ABOUT THIS TASK.
In the entries below, the word "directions" appears on some lines. Copy each of those lines.

'''

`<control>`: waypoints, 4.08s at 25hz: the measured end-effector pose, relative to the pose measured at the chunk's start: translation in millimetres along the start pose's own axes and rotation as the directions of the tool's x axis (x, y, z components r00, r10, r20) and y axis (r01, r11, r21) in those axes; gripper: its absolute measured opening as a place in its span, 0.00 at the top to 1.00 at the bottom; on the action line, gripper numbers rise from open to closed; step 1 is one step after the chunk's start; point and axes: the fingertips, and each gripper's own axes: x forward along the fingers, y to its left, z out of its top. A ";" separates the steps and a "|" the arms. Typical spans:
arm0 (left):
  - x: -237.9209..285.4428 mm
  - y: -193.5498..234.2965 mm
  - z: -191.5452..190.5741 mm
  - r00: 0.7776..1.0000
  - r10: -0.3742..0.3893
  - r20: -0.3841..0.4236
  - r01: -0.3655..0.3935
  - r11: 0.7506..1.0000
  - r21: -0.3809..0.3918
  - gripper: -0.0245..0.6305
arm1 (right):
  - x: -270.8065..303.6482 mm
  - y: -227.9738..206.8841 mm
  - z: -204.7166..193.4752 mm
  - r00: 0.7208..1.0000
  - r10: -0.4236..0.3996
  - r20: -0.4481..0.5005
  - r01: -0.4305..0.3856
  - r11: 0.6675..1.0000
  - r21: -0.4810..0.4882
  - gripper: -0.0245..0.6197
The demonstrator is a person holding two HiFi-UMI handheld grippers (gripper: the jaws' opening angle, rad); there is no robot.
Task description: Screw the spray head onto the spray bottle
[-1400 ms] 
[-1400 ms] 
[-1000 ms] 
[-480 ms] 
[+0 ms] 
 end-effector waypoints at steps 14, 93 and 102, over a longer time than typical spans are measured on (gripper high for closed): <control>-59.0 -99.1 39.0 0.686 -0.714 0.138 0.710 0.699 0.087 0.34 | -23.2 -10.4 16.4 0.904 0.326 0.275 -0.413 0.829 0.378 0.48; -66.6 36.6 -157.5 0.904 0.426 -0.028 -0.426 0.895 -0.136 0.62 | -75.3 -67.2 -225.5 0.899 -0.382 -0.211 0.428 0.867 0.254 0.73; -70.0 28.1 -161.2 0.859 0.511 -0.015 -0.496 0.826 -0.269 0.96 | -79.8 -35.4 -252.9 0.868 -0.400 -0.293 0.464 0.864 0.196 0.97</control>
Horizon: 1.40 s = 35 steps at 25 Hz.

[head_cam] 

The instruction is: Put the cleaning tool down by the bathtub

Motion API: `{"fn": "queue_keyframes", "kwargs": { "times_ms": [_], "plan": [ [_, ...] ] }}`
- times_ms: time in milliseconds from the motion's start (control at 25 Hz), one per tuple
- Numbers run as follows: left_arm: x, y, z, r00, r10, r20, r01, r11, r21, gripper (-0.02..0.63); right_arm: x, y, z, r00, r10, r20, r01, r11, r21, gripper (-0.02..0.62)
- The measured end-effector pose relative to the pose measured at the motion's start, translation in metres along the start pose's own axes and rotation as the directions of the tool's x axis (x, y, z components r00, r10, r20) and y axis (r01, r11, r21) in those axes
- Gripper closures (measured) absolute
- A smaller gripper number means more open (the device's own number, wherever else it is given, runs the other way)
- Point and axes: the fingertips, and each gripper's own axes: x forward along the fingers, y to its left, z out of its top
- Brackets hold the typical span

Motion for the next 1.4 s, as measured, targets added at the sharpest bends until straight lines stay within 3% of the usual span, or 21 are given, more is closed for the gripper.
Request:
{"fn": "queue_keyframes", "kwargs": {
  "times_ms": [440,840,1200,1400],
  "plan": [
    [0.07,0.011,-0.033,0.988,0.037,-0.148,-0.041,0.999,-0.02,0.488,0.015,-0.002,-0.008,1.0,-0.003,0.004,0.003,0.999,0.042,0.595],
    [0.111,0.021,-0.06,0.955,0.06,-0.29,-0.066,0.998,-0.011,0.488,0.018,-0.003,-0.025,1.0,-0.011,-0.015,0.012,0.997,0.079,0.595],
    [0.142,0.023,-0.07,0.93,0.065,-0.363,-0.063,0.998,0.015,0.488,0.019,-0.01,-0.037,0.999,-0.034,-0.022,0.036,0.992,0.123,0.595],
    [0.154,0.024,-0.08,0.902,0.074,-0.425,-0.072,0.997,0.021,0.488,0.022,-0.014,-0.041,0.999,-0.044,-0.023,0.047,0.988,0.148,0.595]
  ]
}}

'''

COMPLETED TASK.
`<control>`: waypoints, 4.08s at 25hz: the measured end-effector pose, relative to the pose measured at the chunk's start: translation in millimetres along the start pose's own axes and rotation as the directions of the tool's x axis (x, y, z components r00, r10, r20) and y axis (r01, r11, r21) in those axes; gripper: its absolute measured opening as a place in its span, 0.00 at the top to 1.00 at the bottom; on the action line, gripper numbers rise from open to closed; step 1 is one step after the chunk's start; point and axes: the fingertips, and each gripper's own axes: x forward along the fingers, y to its left, z out of its top. A ";" separates the steps and a "|" the arms. Typical spans:
- The measured end-effector pose relative to the pose measured at the motion's start, translation in metres along the start pose's own axes and rotation as the directions of the tool's x axis (x, y, z components r00, r10, r20) and y axis (r01, r11, r21) in those axes

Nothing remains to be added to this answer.